#### [How to complete this task]
Read the data below line by line and copy each one with "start" in it.
- - - -
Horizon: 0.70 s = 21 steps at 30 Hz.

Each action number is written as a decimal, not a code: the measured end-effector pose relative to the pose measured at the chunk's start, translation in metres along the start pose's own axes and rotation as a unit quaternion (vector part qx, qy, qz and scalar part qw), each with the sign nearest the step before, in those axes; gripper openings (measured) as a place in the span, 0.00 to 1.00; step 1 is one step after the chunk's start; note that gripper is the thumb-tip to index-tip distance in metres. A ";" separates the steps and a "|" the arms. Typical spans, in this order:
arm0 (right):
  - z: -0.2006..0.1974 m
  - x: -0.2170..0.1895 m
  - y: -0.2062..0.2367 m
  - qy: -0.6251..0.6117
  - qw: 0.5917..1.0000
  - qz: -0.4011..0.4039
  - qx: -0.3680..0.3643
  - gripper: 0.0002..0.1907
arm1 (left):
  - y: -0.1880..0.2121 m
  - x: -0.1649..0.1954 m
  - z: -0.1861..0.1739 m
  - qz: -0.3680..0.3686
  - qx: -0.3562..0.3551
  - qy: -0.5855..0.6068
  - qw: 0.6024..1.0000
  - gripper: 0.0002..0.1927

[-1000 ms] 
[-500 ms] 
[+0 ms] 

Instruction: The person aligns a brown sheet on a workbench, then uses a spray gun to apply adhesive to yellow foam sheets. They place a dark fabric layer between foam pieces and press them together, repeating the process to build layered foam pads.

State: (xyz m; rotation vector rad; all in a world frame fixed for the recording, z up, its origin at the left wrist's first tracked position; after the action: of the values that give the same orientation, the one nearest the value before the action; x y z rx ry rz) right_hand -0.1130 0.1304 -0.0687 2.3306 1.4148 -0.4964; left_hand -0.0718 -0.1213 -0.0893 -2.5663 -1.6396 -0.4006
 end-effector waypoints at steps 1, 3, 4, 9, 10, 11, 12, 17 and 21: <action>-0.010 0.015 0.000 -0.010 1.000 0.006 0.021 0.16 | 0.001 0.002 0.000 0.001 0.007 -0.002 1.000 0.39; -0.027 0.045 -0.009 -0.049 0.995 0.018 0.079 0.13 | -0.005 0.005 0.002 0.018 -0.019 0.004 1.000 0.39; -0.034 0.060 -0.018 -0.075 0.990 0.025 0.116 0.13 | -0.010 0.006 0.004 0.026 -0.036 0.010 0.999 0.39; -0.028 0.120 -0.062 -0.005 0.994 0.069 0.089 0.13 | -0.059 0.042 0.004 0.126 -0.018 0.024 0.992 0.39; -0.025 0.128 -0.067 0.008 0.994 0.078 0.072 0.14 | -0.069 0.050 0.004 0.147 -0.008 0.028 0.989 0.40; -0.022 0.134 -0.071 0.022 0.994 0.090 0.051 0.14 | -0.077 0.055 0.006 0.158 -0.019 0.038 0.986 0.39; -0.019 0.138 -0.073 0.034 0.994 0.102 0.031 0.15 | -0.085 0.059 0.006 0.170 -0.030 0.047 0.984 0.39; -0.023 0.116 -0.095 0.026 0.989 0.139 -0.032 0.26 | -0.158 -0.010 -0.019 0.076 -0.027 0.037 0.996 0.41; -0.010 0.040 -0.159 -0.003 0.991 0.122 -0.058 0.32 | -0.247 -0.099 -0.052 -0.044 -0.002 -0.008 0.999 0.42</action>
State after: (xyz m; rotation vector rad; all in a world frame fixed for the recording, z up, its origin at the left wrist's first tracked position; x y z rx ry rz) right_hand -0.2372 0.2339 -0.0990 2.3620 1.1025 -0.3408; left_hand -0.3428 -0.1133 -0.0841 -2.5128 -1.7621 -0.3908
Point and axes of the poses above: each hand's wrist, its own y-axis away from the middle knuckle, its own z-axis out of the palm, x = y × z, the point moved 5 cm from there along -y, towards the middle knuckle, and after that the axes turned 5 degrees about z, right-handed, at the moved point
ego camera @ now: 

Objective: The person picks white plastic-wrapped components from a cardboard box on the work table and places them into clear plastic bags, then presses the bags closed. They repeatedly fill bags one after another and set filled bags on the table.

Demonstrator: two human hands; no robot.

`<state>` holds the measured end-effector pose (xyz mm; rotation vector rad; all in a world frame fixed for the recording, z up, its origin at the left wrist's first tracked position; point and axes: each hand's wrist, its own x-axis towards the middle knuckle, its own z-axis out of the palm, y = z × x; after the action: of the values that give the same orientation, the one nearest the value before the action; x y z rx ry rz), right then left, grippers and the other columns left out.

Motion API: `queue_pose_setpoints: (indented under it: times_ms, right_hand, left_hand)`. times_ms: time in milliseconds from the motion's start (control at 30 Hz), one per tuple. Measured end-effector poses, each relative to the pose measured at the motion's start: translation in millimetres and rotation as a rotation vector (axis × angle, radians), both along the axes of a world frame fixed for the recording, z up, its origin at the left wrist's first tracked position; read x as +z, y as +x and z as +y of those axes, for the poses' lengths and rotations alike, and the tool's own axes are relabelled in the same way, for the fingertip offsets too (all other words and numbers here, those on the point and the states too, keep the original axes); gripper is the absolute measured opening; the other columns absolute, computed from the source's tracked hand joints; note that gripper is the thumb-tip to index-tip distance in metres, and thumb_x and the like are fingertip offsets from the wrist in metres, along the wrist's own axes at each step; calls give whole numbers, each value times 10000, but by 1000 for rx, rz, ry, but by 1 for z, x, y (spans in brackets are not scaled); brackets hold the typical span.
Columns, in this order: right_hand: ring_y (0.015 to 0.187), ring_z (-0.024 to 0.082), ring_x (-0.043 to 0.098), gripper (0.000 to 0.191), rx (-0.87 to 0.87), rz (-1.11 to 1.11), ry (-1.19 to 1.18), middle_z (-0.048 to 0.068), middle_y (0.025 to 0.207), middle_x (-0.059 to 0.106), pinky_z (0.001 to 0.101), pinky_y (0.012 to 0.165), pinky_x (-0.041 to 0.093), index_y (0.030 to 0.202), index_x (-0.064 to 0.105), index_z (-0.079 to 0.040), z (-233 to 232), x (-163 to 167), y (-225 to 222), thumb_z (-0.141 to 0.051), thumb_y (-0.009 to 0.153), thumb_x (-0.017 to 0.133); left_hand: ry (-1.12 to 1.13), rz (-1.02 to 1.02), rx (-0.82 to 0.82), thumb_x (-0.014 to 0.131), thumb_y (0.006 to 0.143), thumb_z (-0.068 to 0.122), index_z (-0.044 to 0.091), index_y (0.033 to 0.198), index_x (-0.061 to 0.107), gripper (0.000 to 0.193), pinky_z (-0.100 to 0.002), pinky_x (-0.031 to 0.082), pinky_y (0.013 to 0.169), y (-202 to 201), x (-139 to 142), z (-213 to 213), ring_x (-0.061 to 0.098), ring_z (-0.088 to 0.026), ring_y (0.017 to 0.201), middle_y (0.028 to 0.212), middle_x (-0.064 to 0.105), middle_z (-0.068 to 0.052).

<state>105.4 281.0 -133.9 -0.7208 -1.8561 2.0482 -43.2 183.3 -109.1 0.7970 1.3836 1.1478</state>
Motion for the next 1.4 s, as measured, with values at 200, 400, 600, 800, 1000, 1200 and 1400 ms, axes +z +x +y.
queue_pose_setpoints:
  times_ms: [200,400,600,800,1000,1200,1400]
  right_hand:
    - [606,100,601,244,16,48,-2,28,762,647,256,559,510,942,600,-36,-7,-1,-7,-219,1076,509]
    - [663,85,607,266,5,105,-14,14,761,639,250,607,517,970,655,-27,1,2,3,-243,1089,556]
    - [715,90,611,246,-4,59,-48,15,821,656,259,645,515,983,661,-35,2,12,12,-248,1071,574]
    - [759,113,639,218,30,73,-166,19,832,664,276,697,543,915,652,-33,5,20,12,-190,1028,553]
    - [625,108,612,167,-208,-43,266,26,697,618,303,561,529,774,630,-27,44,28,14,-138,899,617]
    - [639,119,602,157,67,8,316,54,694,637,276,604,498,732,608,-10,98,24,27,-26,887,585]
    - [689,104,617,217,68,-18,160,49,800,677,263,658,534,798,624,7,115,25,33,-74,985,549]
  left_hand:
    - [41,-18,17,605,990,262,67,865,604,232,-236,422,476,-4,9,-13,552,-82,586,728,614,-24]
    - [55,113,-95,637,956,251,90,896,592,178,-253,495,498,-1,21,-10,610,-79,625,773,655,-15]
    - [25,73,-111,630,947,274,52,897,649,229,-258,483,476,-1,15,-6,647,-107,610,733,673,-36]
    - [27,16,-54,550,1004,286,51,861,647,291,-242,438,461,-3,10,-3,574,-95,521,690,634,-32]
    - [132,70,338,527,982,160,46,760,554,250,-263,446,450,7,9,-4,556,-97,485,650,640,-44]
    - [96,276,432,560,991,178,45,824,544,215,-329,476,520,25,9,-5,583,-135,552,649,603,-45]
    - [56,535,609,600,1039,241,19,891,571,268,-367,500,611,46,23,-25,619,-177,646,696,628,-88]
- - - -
#### [Expected answer]
Each action number is written as a decimal, not a code: the measured end-effector pose relative to the pose measured at the chunk's start, translation in metres along the start pose's own axes and rotation as a unit quaternion (vector part qx, qy, qz and scalar part qw), each with the sign nearest the step before, in those axes; gripper openings (measured) as a place in the span, 0.00 to 1.00; step 1 is one step after the chunk's start; note that gripper is the thumb-tip to index-tip distance in metres. A ";" separates the steps and a "|" the arms. Typical spans, in this order:
Motion API: `queue_pose_setpoints: (indented under it: times_ms, right_hand, left_hand)`. times_ms: time in milliseconds from the motion's start (control at 30 Hz), one per tuple. Measured end-effector poses, each relative to the pose measured at the motion's start: translation in millimetres and rotation as a rotation vector (axis × angle, radians), both along the axes of a world frame fixed for the recording, z up, its origin at the left wrist's first tracked position; read x as +z, y as +x and z as +y of those axes, for the poses' lengths and rotations alike, and the tool's own axes are relabelled in the same way, for the fingertip offsets too (all other words and numbers here, those on the point and the states too, keep the original axes); gripper is the absolute measured opening; the other columns absolute, computed from the source's tracked hand joints; note that gripper is the thumb-tip to index-tip distance in metres, and thumb_x and the like are fingertip offsets from the wrist in metres, along the wrist's own axes at each step; calls give whole numbers, each value times 10000, but by 1000 for rx, rz, ry, but by 1 for z, x, y (spans in brackets are not scaled); brackets hold the typical span.

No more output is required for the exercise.